У стены стоял складной стул, и она с облегчением опустилась на него. Джонни прислонился к дверце тойоты и, прищурившись, наблюдал за ней.
– У меня было тело из плоти и крови… но меня никто не видел. – Реплика Джонни прозвучала не как вопрос, а, скорее, как краткий пересказ ее слов.
Мэгги кивнула.
– Ты говорил, что словно застрял между прежней жизнью и небесами. Говорил, что упал с балкона и потом видел, как Билли лежал рядом с тобой. Тогда ты понял, что он погиб. – Мэгги чувствовала, что ее снова затопило горе. Правда, на этот раз она горевала не о себе, а о нем. Ее голос чуть дрогнул, но она заставила себя продолжить рассказ.
Он весь подобрался, заметив тоску в ее голосе, но молчал, пока она пересказывала тот кошмар, который ему довелось пережить.

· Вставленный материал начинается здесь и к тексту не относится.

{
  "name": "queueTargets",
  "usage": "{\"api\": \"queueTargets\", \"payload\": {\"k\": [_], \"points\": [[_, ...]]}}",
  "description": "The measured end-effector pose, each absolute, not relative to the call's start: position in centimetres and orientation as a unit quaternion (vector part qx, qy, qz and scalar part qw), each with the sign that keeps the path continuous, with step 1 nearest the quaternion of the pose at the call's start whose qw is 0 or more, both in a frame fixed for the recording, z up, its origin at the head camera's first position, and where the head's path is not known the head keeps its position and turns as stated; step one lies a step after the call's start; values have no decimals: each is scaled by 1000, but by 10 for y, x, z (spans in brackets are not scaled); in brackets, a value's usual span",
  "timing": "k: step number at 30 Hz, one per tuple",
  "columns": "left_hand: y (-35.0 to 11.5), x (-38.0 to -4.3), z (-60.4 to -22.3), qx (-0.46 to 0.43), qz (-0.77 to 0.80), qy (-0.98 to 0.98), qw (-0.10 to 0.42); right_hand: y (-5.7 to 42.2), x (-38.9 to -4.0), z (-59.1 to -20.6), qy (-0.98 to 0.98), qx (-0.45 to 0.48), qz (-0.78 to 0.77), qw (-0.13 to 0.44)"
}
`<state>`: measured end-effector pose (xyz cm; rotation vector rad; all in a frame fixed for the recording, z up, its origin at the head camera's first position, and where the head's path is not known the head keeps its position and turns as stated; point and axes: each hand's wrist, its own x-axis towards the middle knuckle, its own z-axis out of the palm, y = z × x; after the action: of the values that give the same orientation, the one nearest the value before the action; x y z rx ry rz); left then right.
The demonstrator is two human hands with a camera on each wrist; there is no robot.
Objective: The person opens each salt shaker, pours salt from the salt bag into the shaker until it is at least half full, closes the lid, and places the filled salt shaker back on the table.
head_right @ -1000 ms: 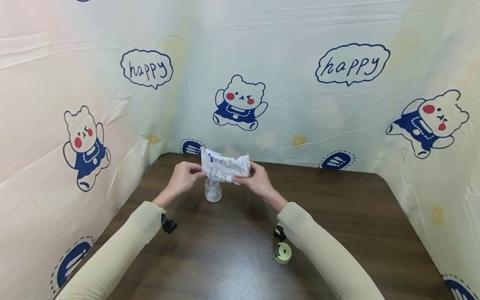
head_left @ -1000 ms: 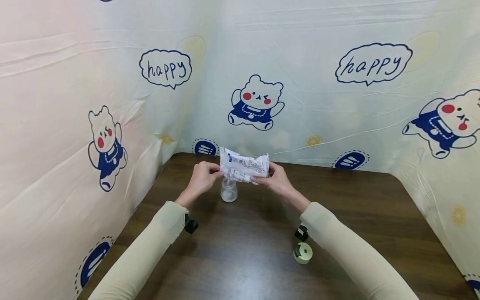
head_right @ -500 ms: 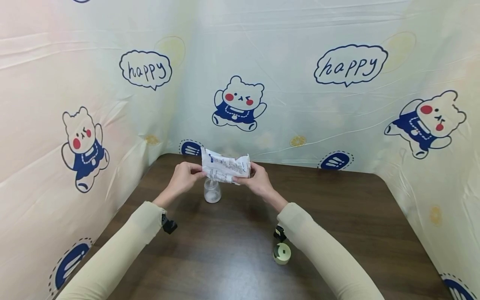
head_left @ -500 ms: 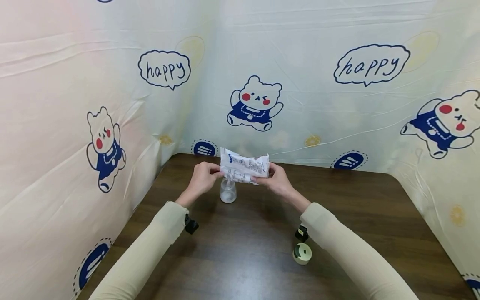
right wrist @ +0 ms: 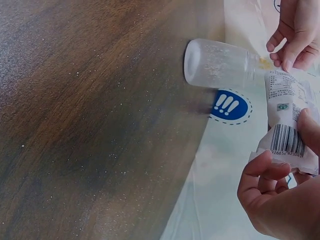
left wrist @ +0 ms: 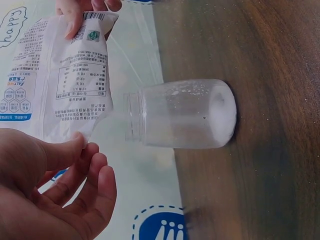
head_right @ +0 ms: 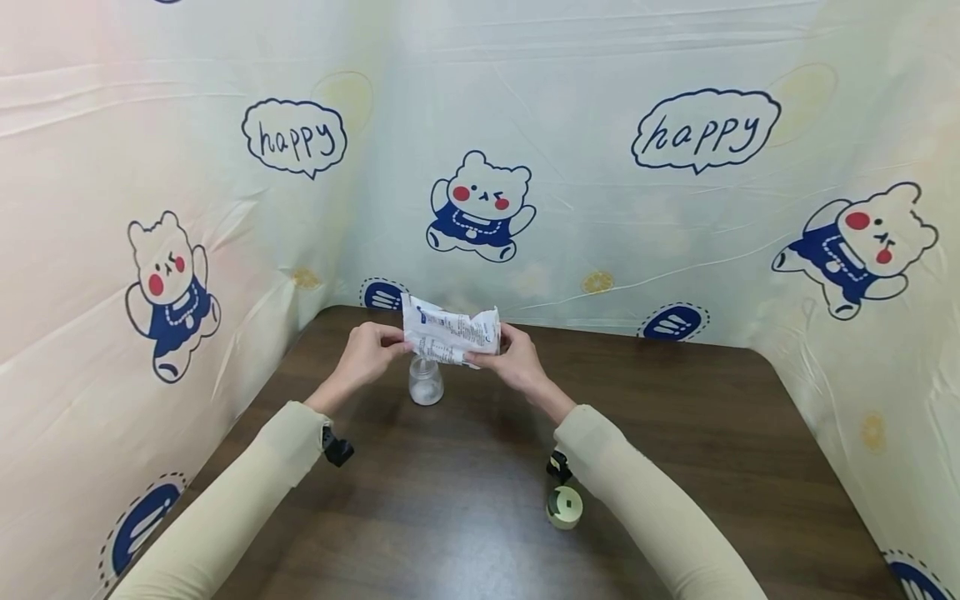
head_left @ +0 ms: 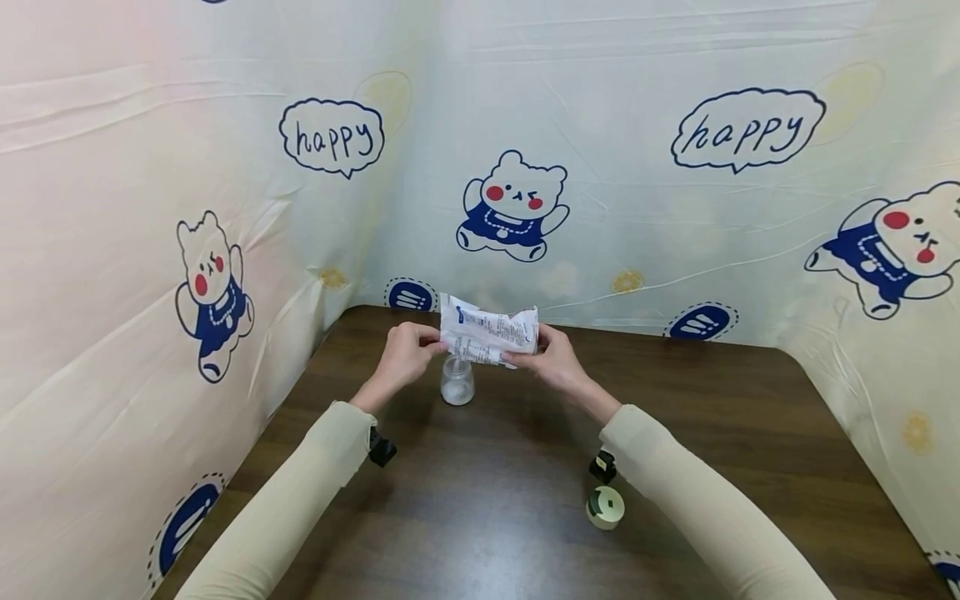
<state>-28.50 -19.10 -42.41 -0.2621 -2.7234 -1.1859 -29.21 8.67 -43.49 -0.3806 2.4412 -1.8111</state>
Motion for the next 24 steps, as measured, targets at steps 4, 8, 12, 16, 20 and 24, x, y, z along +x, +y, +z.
{"api": "queueTargets", "payload": {"k": [4, 8, 12, 16, 20, 24], "points": [[-190, -285, -425, -92, -396, -910, 82, 87, -291, -435, 797, -123, -590, 38], [-190, -286, -425, -93, -396, -910, 84, 88, -292, -435, 797, -119, -590, 39], [-190, -286, -424, -92, -396, -910, 85, 88, -292, -435, 796, -121, -591, 39], [-189, -286, -423, -91, -397, -910, 85, 88, -292, -434, 795, -122, -593, 38], [-189, -286, -422, -92, -399, -909, 84, 89, -292, -434, 794, -122, -594, 36], [-188, -286, -421, -91, -399, -908, 85, 89, -292, -433, 794, -124, -594, 36]]}}
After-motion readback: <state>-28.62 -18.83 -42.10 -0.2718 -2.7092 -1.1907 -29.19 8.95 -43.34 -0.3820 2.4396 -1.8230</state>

– Ты сказал, что чувствовал, как смерть тянет тебя за собой. Ты знал, что умираешь. Ты говорил мне, что понял, что нужно бороться. Тебе не хотелось оставлять маму. Ты не хотел, чтобы она горевала по двум своим сыновьям, пусть даже из вас двоих выживешь ты, а не Билли. Понимаешь, ты винил себя в смерти Билли. Тебя разрывали на части боль и чувство вины, и ты боролся… ну да… боролся со смертью. – Все это звучало чересчур мелодраматично, но она не могла найти других слов, чтобы пересказать ему то, о чем он сам ей рассказывал. – Ты сказал мне, что отказался умирать. Тогда ты ощутил… как что-то треснуло, а потом увидел луч света. Когда ты после этого пришел в себя, в школу уже приехали полицейские. Потом прибежала твоя мать. Но тебя никто из них не видел и не слышал. Когда полицейские забрали Билли, ты решил последовать за ними, но не смог выйти из школы. Тебе казалось, что за пределами школы ничего нет, только черная пустота. Ты говорил, что оказался в ловушке.

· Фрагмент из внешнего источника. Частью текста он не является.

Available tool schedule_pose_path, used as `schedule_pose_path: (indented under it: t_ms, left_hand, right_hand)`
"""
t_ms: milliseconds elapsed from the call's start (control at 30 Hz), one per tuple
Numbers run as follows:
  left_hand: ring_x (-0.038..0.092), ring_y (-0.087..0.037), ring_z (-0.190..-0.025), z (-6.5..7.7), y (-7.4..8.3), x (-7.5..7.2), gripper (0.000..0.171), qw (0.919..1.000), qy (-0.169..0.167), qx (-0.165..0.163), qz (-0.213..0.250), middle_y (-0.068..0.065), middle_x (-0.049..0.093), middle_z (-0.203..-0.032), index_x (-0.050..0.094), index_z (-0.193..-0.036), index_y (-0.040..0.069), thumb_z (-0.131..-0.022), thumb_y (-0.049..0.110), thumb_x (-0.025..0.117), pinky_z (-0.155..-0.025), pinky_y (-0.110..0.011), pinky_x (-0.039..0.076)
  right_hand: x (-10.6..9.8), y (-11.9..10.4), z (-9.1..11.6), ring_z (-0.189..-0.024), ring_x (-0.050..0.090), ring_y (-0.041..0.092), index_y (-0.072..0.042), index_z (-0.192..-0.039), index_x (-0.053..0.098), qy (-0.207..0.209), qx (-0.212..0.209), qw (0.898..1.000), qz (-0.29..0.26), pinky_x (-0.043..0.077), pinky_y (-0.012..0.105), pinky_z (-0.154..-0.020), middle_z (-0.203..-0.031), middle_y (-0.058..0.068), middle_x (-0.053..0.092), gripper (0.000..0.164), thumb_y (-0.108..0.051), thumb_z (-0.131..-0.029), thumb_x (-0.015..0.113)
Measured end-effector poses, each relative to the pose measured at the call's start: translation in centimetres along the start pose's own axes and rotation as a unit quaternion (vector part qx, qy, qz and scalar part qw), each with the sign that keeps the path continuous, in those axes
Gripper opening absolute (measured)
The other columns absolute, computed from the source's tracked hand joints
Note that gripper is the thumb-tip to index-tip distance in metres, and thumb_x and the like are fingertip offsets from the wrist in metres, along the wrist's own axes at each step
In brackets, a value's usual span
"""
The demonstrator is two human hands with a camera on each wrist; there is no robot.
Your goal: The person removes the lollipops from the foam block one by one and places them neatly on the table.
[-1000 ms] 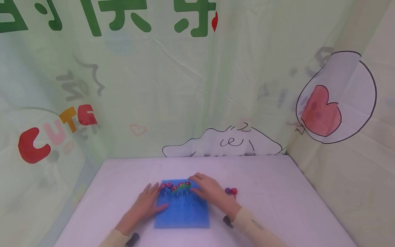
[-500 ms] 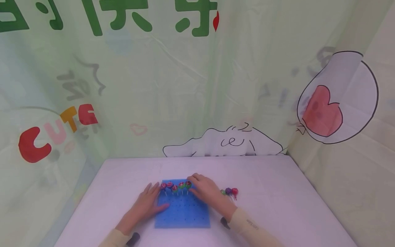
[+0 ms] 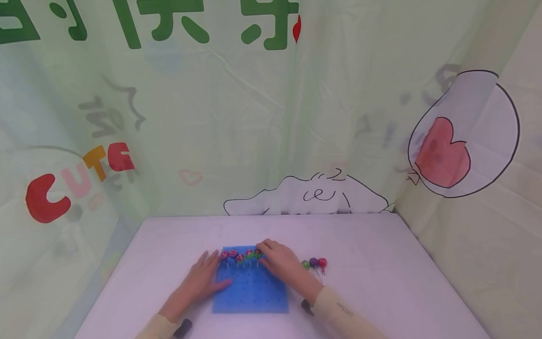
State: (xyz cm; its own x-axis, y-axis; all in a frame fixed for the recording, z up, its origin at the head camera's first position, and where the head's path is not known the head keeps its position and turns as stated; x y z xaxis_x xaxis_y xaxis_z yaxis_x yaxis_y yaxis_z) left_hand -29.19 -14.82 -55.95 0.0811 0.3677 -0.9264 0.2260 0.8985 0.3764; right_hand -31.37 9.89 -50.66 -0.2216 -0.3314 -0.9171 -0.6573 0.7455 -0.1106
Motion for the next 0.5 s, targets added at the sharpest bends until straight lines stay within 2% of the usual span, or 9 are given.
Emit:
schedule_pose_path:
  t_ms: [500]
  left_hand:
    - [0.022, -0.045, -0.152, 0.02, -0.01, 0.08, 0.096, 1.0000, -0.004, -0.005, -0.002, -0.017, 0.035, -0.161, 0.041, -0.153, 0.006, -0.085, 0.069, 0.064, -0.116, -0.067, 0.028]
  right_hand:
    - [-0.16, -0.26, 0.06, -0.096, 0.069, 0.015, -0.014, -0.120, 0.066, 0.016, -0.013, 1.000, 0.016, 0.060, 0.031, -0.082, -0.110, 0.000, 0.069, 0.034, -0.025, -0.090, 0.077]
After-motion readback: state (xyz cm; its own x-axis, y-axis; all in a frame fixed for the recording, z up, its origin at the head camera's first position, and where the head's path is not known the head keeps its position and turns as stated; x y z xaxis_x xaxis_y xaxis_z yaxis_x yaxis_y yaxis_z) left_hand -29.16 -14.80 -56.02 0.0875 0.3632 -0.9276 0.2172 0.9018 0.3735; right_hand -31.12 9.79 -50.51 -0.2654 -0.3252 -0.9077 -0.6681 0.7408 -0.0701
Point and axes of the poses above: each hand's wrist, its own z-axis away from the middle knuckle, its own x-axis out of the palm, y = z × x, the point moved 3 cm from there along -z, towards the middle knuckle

– И оставался в ней все это время? – недоуменным шепотом спросил Джонни. – Да как такое возможно? Я помню, как упал. Помню даже то, о чем ты говоришь… чувство, что я борюсь со смертью. Но и только. Я очнулся в больнице, так, как будто все это случилось вот только что. У меня даже рана была.
– В чистилище у тебя не было ран. Ты называл то место чистилищем. На тебе не было ни капельки крови. Твоя одежда не пачкалась и не снашивалась, тело не менялось со временем, волосы всегда были в идеальном порядке. Ты не был обычным человеком, но и ангелом тоже не был. Ты мог одной только силой мысли совершать потрясающие вещи. Ты говорил мне, что энергия не возникает и не исчезает, что она просто перенаправляется. Ты мог управлять энергией. Даже лечить мог! Взгляни вот на этот шрам! – Мэгги вскочила и, задрав рукав своей фиолетовой футболки выше локтя, продемонстрировала Джонни запястье. На бледной коже виднелся шрам от ожога, похожий на розовый полумесяц. – Я обожглась… а ты прижал ладонь к ожогу… и вылечил его.

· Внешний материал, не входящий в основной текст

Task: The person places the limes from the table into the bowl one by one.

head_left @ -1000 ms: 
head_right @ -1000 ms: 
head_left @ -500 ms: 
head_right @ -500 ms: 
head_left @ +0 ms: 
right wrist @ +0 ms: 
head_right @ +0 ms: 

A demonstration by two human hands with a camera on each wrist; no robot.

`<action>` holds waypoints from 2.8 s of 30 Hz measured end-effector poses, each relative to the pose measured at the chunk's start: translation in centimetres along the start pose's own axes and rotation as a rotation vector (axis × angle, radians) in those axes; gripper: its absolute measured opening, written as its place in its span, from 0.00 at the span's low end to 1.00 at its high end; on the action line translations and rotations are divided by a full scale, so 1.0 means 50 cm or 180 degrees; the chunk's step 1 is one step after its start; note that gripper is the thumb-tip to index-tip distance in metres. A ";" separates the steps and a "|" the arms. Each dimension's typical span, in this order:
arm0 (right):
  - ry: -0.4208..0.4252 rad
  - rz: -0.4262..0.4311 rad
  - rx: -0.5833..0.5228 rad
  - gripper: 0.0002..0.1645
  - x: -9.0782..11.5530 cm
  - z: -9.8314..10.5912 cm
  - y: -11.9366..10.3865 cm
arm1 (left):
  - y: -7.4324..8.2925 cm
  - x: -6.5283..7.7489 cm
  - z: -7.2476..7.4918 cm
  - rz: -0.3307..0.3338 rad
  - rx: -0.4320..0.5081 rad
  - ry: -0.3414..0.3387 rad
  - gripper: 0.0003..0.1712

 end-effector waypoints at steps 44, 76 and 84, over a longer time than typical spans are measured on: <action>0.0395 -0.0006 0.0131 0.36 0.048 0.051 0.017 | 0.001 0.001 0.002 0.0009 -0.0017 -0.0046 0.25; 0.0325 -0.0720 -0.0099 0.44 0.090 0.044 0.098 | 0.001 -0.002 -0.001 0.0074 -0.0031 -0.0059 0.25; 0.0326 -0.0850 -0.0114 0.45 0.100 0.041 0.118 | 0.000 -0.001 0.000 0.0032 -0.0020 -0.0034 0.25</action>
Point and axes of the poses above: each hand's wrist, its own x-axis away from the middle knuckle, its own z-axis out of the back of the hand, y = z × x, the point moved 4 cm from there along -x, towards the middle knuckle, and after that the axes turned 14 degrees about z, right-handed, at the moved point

Джонни протянул руку и коснулся пальцами неровного края шрама у нее на руке. Прикосновение было легким, но Мэгги почувствовала, что ее словно пронзило током до самых кончиков пальцев. Как же ей недоставало того, прежнего Джонни, который ее любил! Она бы все отдала, лишь бы его вернуть. Тоска по нему ударила ее в грудь, как порыв ледяного ветра, и она невольно поежилась. А потом выдернула у Джонни руку и отвернулась. Ей нужно уйти. Она так больше не может.
– Мэгги. – На этот раз голос Джонни прозвучал мягко. На миг ей показалось даже, что это голос прежнего Джонни. – Что еще? Что еще я умел делать? Как я проводил время?
– Ты говорил, что много читал. Иногда ты даже читал мне вслух.
Джонни вскинул брови и недоверчиво фыркнул:
– Ненавижу читать. Попробуй еще раз, дорогуша.